- [Work instruction] What you return must be the exact lines of the material below, from the first through the one that has "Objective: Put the", with no pictures and, please, nothing else.
************
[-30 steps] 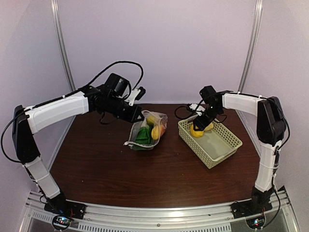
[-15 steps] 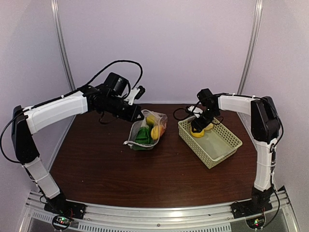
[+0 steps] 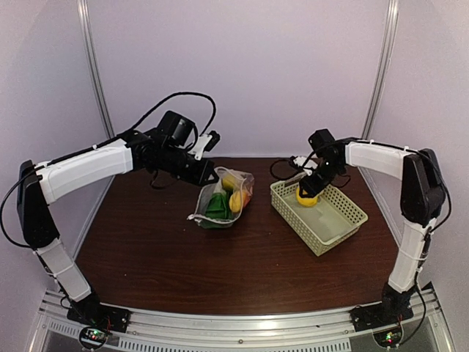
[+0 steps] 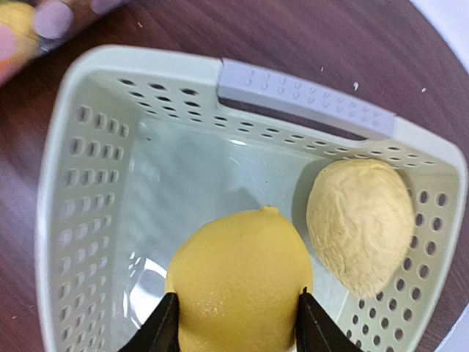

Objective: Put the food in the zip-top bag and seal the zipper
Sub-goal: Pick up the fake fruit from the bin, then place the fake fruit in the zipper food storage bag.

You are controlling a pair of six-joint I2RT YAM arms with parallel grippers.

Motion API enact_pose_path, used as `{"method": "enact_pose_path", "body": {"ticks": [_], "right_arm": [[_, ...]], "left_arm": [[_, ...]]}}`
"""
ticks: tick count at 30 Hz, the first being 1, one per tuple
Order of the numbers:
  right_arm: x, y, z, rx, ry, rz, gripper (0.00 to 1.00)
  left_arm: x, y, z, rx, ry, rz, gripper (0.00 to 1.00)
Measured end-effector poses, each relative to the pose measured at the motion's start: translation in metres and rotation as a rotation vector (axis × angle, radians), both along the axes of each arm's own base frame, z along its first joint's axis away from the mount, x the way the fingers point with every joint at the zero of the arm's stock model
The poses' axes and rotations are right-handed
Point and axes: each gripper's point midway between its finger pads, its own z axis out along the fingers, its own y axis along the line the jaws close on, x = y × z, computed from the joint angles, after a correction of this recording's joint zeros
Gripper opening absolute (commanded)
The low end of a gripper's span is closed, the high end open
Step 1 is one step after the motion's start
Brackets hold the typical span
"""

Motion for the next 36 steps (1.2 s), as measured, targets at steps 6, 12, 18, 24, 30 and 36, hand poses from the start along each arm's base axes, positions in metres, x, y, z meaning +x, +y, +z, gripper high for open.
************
- [Result]
[-30 steps] 
[-15 steps] 
[+0 steps] 
[+0 steps] 

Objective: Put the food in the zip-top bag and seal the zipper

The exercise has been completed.